Evidence And Artifacts
The project treats artifacts as audit hygiene. They are the way to check what a run did, not the research contribution by themselves. This matters because LLM text can sound successful even when Minecraft state did not change.
For the active legibility experiment, artifacts should support independent
transition-row/v1 records:
state_before + executed_action + observed_delta + evidence_refs
Prediction artifacts are separate. They are joined to locked rows by row_id
only during offline analysis, so the actor's expected outcome and provider
rationale never become ground truth.
What Counts As Evidence
Useful evidence includes:
- transcript records;
- Mineflayer action attempts and results;
- inventory, position, block, container, entity, or chat observations;
- verifier output;
- world-state scan summaries with explicit scan limits;
- actor workspace evidence references;
- provider input/output snapshots;
- provider usage records when live models are used;
- response-window records showing when another actor had a chance to respond;
- public-history exports that include only allowlisted runtime evidence;
- offline prediction/scoring artifacts after label lock.
What Does Not Count Alone
These are context, not proof of Minecraft progress:
- model rationale;
- memory notes;
- repeated
observeorwait; - animation or partial motion;
- a generated source file that has not passed a bounded trial;
- a summary that lacks a backing artifact.
Failure Is A Result
Blocked, failed, and environment-blocked runs are useful when they explain the reason clearly. A good report should say whether the actor was blocked by missing parameters, unavailable world state, repeated target failure, provider budget, auth, server lifecycle, or runtime checks.

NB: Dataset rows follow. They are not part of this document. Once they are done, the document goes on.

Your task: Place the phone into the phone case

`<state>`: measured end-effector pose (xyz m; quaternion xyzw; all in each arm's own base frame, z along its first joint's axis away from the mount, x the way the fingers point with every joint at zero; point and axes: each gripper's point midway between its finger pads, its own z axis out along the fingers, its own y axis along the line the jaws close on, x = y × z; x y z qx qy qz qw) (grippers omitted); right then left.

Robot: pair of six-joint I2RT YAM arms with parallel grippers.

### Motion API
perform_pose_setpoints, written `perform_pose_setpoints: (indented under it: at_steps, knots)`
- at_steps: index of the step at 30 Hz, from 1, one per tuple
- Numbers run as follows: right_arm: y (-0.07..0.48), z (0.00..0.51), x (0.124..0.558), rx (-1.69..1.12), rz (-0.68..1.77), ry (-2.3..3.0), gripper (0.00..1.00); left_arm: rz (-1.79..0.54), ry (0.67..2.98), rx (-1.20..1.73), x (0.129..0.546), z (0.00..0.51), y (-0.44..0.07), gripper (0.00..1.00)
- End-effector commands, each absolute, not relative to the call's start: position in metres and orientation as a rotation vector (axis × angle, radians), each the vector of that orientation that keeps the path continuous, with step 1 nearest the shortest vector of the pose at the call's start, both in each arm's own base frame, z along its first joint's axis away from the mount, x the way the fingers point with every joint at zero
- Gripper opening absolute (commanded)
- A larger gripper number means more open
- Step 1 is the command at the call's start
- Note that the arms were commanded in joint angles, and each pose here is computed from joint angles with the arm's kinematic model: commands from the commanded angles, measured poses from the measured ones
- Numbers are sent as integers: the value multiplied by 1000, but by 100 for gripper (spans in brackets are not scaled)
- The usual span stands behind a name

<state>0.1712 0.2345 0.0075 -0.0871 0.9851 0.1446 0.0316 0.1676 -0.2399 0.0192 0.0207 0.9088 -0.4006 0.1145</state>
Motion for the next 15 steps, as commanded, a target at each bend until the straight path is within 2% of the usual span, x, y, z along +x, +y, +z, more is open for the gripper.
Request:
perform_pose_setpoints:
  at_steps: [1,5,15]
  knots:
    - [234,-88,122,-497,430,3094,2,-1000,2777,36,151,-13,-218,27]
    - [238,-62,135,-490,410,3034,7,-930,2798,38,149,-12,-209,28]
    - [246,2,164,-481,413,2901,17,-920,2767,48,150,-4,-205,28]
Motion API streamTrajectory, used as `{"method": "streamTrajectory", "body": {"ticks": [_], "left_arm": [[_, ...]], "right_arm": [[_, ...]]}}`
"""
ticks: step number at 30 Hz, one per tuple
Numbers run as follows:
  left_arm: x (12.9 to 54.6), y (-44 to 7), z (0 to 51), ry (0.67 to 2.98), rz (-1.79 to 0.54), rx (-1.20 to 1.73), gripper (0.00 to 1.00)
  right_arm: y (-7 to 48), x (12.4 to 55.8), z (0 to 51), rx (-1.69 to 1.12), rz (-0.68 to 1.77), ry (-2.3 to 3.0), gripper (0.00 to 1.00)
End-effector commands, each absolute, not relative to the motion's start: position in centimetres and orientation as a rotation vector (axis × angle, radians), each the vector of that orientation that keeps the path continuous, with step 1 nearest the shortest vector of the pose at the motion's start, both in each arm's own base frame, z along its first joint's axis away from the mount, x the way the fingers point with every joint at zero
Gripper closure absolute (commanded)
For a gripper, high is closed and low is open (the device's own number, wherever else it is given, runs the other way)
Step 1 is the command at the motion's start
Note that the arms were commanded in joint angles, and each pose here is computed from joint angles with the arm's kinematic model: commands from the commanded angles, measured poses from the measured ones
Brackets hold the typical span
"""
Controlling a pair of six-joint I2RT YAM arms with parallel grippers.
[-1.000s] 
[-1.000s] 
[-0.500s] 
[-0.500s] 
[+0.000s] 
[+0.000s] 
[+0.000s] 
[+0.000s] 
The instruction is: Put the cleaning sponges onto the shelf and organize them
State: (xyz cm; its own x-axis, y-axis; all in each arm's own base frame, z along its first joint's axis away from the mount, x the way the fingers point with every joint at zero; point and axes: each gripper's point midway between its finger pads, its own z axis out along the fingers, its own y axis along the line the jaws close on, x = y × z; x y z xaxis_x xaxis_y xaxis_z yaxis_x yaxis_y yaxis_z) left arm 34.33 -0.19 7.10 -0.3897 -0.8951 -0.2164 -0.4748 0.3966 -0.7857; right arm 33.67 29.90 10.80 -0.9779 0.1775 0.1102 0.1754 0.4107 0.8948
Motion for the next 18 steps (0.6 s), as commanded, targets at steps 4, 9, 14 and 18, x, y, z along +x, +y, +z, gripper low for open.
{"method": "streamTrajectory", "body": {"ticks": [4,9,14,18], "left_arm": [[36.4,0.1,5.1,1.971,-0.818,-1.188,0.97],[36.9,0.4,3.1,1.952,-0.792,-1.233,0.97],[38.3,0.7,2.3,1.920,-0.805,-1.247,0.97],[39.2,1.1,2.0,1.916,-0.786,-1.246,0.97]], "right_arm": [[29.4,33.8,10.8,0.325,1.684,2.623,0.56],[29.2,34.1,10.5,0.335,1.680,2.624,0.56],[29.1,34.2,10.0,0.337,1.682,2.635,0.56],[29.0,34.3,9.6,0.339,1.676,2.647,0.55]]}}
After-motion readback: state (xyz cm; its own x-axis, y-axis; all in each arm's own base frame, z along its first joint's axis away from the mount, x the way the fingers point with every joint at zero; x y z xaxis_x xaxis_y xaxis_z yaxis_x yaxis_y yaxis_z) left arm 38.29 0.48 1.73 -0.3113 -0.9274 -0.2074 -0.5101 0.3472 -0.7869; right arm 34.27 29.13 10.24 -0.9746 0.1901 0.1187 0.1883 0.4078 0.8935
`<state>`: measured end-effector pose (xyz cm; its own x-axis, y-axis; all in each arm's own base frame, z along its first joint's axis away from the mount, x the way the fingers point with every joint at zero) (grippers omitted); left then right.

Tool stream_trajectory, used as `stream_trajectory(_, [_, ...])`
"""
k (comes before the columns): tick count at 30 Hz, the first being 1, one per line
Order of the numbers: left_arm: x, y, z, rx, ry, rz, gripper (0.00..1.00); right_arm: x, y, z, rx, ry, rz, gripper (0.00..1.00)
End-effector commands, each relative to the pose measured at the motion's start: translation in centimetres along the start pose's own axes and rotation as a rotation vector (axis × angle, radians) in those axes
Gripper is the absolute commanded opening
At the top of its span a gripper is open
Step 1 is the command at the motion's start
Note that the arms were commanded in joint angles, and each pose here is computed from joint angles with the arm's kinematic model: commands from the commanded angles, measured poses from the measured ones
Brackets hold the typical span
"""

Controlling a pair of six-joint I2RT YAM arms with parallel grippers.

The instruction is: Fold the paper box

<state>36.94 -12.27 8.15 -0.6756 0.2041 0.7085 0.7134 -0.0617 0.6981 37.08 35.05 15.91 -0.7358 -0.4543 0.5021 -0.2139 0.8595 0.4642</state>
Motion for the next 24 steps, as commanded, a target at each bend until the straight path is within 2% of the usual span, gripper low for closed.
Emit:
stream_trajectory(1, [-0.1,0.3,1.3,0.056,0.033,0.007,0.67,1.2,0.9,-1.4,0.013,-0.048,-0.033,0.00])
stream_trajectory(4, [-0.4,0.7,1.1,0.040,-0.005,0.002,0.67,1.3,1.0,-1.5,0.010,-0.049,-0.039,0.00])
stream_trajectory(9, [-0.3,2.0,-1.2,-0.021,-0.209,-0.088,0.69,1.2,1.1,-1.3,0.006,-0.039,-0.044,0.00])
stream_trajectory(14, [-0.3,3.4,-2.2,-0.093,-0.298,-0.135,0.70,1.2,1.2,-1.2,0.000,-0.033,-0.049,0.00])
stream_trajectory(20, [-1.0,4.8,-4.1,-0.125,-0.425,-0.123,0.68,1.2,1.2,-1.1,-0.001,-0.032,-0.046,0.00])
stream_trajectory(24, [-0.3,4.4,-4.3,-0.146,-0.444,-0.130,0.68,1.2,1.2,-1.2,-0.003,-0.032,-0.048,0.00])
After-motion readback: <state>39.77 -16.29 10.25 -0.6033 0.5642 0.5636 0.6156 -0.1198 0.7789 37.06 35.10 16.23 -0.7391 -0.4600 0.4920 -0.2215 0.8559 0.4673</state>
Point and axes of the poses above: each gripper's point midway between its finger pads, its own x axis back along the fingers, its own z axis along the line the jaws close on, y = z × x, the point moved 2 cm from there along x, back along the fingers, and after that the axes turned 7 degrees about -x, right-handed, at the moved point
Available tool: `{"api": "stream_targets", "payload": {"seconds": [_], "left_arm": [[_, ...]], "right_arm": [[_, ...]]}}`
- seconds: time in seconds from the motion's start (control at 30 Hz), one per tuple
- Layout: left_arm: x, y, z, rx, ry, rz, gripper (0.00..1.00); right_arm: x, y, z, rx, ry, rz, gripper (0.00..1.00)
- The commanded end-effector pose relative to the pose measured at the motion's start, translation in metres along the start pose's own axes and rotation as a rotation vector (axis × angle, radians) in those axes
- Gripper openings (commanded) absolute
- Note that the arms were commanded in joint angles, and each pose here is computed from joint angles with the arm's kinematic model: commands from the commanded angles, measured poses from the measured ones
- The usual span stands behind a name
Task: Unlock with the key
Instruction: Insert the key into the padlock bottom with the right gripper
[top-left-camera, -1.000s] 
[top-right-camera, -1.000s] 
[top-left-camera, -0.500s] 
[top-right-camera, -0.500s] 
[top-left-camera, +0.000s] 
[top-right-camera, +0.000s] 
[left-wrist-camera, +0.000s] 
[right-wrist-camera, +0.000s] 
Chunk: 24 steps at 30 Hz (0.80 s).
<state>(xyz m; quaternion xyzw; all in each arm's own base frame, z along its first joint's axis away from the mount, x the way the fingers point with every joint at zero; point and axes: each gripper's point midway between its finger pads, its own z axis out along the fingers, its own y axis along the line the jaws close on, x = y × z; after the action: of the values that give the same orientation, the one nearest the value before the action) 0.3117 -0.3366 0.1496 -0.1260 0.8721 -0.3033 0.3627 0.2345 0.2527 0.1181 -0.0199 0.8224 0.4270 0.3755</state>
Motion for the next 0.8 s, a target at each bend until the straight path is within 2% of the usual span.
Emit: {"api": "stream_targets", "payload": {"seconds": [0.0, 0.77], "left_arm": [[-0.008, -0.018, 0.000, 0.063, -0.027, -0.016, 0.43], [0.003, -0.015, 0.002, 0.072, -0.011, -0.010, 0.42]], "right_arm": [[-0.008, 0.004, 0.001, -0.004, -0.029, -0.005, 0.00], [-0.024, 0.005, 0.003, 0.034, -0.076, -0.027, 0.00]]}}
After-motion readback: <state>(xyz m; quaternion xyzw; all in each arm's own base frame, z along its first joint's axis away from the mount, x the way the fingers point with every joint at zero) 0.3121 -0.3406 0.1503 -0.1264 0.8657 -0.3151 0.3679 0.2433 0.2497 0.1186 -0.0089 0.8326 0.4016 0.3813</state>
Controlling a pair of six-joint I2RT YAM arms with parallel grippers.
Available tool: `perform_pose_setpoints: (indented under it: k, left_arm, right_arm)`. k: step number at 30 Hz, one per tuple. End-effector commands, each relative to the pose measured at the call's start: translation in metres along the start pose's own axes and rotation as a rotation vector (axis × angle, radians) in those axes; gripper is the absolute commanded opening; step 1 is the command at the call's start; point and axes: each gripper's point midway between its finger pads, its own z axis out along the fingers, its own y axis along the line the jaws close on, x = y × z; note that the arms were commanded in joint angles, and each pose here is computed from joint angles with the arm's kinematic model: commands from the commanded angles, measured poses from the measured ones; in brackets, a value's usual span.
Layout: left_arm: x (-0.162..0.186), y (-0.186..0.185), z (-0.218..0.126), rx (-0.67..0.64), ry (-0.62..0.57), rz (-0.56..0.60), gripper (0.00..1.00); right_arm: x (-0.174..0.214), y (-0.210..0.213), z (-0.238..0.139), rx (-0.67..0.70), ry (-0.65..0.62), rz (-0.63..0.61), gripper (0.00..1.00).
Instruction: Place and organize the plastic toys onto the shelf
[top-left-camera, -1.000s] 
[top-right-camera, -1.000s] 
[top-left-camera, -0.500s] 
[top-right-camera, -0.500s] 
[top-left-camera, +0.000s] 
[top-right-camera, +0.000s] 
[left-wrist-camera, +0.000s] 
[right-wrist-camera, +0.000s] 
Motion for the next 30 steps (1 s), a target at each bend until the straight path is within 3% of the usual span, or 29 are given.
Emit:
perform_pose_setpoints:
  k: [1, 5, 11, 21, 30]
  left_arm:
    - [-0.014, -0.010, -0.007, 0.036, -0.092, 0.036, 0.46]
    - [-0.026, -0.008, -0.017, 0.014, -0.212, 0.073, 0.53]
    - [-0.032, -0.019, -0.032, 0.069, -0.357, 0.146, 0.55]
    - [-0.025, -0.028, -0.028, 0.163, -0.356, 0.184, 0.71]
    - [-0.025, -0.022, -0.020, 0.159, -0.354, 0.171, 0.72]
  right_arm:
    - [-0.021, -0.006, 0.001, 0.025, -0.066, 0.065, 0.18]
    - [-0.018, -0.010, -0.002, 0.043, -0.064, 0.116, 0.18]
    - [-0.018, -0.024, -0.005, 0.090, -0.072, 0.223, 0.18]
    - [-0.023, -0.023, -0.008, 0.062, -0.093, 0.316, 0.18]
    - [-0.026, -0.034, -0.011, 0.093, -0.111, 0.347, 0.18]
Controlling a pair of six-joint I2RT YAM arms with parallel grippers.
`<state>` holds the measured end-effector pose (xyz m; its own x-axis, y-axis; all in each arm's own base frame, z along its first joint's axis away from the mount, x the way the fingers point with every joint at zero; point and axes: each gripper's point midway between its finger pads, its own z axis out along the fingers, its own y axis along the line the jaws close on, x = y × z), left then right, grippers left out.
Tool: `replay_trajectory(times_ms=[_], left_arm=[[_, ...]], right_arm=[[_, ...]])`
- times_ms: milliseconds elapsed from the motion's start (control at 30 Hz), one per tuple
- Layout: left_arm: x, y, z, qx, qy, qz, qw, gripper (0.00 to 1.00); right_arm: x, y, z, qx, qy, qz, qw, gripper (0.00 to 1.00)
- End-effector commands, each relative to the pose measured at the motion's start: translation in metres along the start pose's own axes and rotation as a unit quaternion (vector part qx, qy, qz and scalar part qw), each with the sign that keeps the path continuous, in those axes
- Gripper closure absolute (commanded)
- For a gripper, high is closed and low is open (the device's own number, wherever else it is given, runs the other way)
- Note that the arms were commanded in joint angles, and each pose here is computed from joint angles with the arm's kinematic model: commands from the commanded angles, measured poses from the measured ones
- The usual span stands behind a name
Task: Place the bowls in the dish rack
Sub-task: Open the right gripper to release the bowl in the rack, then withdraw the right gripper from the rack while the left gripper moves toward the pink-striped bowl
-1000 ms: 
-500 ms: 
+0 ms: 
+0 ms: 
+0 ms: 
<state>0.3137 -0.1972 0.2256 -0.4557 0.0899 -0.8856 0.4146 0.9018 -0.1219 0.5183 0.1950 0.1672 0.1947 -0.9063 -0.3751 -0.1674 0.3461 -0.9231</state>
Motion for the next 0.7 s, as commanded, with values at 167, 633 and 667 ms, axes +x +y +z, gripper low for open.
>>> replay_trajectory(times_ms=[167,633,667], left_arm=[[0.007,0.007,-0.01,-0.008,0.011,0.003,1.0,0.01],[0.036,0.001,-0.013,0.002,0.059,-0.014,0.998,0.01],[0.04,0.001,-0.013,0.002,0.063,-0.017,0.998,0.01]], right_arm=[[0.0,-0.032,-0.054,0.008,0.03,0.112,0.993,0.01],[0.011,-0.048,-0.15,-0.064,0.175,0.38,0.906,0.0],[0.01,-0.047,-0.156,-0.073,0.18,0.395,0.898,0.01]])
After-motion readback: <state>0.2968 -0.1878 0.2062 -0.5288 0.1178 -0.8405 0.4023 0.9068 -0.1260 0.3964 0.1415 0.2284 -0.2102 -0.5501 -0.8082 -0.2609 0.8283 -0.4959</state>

Why This Helps The Experiment
The active experiment needs consequences that a reviewer can inspect. If an actor promises help, fails to gather resources, lends a tool, refuses a request, places a public affordance, or repeats an impossible action, later turns should see artifact-backed consequences instead of relying on a fresh prompt summary.
The research question is not whether artifacts are neat. It is whether public interaction history adds predictive signal for another actor's observable social/material response, after simple baselines and leakage checks have had a fair chance to erase the claim.